On the oil platform, he was greeted by Adam, the Malay site manager:
Bakari: As salaam Alaykum
Adam: Alaykum As salaam
Bakari: I am Bakari, the engineer who replaced Doug Wilson, the American.
Adam: Bakari? Are you Muslim?
Adam: Very well, very well. Welcome brother. Where are you from?
Adam: You’re Arab?
Adam: An Arab Muslim! Alhamdulillah! Alhamdulillah! What a great news! Welcome brother. Welcome to Kuala. Welcome to Malaysia!
Adam gave Bakari a vigorous handshake and a sincere smile. Bakari smiled back, then asked to tour the site. Adam led him through the machines, the canteen, the accommodations, and the prayer room. At every encounter, Adam announced the arrival of Bakari, their new Muslim brother who spoke Arabic. People greeted him with the same enthusiasm and sense of relief. He liked the attention.
At the end of the tour, they heard the call for prayer from the nearby mosque. Adam invited Bakari to lead the prayer. Bakari declined, saying he still needed to meet Jun Kai, his technician on site. Adam scolded him about the importance of prayer over work. Bakari replied with “next time, inshallah” and went looking for his partner.
He found Jun Kai eating alone at the canteen. Bakari introduced himself and joined him for dinner. Jun Kai was in his forties, slim and shy. But unlike all workers Bakari had met so far, Jun Kai was Malaysian Chinese. Malaysian Chinese were the second largest local population, after the native Malays, or Bumiputra. The Malaysian Chinese immigrated from South China in the early 19th century. They came for trade and stayed for life. Six generations later, Jun Kai, born and raised in Malaysia, was still a Malaysian Chinese.

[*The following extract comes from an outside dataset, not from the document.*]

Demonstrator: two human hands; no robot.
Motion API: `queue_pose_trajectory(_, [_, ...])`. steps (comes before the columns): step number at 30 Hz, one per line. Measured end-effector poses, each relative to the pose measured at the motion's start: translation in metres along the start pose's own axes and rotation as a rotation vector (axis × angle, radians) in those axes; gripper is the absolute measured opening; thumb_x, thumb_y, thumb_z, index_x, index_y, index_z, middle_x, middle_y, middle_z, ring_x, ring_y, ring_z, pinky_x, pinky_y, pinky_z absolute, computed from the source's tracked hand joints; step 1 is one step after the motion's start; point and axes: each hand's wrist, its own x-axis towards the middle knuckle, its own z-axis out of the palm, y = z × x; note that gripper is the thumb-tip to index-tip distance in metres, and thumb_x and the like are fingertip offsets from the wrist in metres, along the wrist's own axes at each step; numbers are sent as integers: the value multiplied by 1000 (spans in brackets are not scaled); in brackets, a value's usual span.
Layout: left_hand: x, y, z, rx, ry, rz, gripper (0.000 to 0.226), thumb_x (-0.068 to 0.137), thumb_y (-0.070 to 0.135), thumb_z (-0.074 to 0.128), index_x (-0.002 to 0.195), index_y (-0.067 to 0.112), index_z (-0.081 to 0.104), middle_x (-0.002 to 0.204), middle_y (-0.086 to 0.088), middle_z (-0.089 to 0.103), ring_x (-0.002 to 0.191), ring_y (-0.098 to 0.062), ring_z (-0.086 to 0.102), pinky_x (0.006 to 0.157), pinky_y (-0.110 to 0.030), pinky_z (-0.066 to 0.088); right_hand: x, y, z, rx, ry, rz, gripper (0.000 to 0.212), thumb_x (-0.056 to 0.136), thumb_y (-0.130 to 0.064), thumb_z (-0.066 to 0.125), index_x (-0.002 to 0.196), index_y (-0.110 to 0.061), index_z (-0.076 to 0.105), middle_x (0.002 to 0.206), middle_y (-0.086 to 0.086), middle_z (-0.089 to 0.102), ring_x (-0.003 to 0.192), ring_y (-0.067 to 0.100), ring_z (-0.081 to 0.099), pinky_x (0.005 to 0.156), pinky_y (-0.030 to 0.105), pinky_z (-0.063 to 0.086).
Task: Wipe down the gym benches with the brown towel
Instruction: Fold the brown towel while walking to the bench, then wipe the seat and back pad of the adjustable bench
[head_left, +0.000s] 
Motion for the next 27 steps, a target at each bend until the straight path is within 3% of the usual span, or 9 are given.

Around sunset, Adam urged Bakari to come pray with the rest of the crew. Bakari fainted a heavy workload again. This time though, Adam was not satisfied with his answer. He interrogated him about Moroccan customs and the importance of prayers in Morocco. Bakari wanted to confess that he was Muslim only by name, but with 27 days more to go on the platform, he said nothing. Instead, he promised Adam a detailed explanation another day, inshallah. On second thought, he wished he came as a Frenchman.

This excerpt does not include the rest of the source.